While Tom Walkinshaw Racing Jaguars finished one-three in the 1985 Bathurst 1000, the team became a powerhouse as the Holden Racing Team in the 1990s.
Its ‘Red Barron’ Commodores, and the ‘lion and helmet’ logo, reached iconic status as Craig Lowndes and Mark Skaife collectively racked up five championship titles straight, from 1998 to 2002.
For a time, Skaife won both the Bathurst 1000 and Australian Touring Car Championship for two years in a row, clinching each of those four honours in a single chassis which became known as the ‘Golden Child’.
The on-track success was good for the brand, not just Holden’s, but also the Holden Special Vehicles which the Walkinshaw group produced.

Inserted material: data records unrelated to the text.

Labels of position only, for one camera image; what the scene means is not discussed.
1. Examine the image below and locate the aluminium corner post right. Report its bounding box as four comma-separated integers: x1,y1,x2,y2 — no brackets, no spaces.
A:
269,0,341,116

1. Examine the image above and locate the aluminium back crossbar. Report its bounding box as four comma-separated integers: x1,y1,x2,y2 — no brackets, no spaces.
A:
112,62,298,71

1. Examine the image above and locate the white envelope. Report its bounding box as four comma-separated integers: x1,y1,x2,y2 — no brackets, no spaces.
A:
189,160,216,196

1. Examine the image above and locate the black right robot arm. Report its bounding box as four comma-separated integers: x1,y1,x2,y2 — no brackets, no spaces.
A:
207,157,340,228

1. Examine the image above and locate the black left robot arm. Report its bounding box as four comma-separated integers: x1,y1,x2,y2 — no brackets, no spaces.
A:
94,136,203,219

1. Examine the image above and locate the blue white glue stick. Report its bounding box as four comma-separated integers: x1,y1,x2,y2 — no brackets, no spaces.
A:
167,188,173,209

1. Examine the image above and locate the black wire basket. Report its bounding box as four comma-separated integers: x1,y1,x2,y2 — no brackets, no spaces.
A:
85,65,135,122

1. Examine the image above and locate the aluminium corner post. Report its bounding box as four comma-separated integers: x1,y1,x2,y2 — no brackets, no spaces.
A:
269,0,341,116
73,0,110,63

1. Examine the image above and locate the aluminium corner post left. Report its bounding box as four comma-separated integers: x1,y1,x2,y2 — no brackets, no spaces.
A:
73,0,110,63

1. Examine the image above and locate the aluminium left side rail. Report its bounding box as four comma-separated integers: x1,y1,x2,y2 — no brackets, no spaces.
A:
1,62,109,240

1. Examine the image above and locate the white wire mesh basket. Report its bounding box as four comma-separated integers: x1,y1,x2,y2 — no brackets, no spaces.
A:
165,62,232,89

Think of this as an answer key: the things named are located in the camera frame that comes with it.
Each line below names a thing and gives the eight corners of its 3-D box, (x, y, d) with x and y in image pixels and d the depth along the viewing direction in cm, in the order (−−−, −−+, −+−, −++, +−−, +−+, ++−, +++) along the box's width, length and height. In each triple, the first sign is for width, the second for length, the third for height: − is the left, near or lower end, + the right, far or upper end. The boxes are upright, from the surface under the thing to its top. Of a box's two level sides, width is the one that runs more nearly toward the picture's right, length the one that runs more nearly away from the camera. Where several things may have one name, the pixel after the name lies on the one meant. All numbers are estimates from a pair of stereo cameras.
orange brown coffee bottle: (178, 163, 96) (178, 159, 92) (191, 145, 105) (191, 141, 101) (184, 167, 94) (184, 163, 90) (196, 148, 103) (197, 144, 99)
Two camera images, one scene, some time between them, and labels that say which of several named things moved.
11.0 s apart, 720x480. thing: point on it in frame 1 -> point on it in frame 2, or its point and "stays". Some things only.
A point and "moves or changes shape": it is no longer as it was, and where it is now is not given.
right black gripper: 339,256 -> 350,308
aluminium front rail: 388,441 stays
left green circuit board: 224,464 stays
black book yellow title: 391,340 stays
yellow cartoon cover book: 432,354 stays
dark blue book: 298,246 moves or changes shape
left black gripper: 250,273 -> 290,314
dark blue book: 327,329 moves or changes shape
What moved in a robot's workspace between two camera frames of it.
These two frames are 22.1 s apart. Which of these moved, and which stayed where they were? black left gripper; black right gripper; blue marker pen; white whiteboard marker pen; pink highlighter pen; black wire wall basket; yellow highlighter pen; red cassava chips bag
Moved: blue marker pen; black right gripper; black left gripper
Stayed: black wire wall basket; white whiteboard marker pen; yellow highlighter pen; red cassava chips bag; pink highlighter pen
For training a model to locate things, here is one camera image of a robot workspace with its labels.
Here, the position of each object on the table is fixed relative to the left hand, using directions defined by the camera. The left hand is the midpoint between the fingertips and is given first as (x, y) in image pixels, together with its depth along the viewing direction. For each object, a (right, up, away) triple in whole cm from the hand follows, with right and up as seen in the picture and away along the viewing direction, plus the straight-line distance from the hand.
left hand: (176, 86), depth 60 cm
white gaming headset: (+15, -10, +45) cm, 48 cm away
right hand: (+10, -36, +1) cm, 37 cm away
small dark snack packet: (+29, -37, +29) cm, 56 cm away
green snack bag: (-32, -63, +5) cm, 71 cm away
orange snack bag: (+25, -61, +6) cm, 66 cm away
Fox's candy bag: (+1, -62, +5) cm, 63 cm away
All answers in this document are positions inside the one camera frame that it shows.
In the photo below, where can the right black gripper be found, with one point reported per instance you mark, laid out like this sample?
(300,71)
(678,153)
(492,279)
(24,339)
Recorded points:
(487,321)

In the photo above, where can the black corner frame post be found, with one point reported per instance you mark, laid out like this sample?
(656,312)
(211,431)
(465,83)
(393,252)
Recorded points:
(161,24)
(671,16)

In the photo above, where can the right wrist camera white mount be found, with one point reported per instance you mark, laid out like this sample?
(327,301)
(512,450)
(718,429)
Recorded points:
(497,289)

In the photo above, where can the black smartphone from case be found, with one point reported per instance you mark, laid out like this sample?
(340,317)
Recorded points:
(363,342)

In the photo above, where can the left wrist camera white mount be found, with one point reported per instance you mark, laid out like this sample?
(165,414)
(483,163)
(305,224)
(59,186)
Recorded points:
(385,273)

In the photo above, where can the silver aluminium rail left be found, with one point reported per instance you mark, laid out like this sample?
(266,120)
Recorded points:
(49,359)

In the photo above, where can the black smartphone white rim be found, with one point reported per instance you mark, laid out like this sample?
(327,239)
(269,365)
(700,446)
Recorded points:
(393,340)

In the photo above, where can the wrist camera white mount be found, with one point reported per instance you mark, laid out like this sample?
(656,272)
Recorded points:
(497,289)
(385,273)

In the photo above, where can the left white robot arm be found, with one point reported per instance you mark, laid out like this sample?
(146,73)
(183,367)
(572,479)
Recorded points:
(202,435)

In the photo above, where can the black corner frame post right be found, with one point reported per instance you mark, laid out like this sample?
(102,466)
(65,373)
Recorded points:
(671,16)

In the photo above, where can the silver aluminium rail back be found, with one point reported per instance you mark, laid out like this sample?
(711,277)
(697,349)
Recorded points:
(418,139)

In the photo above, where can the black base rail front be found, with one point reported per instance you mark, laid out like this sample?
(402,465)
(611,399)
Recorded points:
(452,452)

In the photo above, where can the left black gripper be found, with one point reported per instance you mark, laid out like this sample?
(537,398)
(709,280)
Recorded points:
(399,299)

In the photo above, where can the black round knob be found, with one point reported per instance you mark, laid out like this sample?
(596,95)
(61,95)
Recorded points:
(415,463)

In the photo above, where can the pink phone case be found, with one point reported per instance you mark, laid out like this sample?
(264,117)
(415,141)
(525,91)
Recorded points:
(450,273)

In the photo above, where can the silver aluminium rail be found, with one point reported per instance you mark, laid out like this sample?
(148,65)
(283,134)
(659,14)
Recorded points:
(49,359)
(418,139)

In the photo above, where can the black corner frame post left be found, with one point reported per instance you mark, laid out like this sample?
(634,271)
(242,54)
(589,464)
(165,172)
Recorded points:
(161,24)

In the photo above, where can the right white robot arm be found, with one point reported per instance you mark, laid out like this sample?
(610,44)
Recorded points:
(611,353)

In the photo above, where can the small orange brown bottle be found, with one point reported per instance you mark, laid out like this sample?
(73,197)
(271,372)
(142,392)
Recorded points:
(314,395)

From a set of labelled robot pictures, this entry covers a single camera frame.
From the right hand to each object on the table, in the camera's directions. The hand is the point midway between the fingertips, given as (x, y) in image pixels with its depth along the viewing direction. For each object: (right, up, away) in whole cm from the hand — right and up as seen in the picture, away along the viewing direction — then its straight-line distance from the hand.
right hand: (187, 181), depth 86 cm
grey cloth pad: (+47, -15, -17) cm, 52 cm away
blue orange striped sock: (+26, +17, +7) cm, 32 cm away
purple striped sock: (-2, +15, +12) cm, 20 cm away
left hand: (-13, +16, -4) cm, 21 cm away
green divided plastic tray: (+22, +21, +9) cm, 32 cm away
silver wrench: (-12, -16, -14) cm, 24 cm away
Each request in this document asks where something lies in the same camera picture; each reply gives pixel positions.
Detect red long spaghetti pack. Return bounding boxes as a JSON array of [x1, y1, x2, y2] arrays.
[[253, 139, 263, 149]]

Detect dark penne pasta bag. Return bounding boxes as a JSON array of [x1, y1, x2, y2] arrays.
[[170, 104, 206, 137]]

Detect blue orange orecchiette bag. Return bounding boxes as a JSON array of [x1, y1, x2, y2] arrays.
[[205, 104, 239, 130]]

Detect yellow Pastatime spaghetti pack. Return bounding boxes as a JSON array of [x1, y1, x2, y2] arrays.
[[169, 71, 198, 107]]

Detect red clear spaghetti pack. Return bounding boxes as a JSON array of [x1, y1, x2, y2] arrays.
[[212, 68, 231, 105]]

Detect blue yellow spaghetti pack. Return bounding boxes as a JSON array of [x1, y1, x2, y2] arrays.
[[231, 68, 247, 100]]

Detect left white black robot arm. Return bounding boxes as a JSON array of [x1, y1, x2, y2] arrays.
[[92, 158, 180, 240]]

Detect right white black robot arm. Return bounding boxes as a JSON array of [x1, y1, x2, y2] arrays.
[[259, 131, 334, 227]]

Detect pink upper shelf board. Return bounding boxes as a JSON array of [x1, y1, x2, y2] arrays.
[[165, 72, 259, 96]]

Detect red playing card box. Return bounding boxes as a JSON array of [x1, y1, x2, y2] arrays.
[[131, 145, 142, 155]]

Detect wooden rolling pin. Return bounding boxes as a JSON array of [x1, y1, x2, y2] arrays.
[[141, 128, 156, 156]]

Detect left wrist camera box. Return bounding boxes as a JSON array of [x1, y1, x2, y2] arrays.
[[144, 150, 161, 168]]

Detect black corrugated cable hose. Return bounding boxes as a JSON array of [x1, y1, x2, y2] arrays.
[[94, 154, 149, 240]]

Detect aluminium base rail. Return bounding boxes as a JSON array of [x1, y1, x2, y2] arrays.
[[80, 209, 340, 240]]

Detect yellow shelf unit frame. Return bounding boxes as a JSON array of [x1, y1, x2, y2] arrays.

In fact, the team even used the ‘HSV Racing’ name in the single season between its last as HRT and first as WAU, and when the factory Holden squad was effectively a four-car force, the Kelly family-owned sister outfit went by the ‘HSV Dealer Team’ moniker for several years.
It is that history which also points to a benefit of a Mustang Supercars programme for Walkinshaw Automotive Group.
The tie-up with Ford could conceivably include or lead to road car work, hotting up some of the Blue Oval’s products for sale in showrooms.
Coincidentally, WAG already modifies Amaroks for sale through Volkswagen as the ‘W-Series’ variant of the German brand’s utility, and the next-generation of Amarok will be something of a badge-engineered Ford Ranger, development of which has been led by Ford Australia’s Melbourne-based design team.
On the grid, replacing WAU’s Commodores with Mustangs would restore some degree of balance in the numerical split between Holdens/Chevrolets and Fords.
As it stands, the four incumbent Ford teams collectively field nine Mustangs against 16 ZB Commodores, with the 26th charter currently on the shelf.
Where a WAU crossing of the brand divide sits in the history of defections is up for debate, but it would arguably be in the conversation with Triple Eight Race Engineering going from Ford to Holden in 2010, and Craig Lowndes (along with Gibson Motorsport) jumping the other way in 2001.
Ironically, it is Triple Eight which succeeded Walkinshaw as the Holden Racing Team, and remains the General Motors homologation team into the Gen3 era.
Now, though, it is the most recent Bathurst 1000 winners who are switching camps, to fly the flag for Ford in Gen3.
Ford Performance has issued a media call for an “important … Supercars announcement” this Friday.
Ford and Walkinshaw Andretti United declined to comment when approached by Speedcafe.com.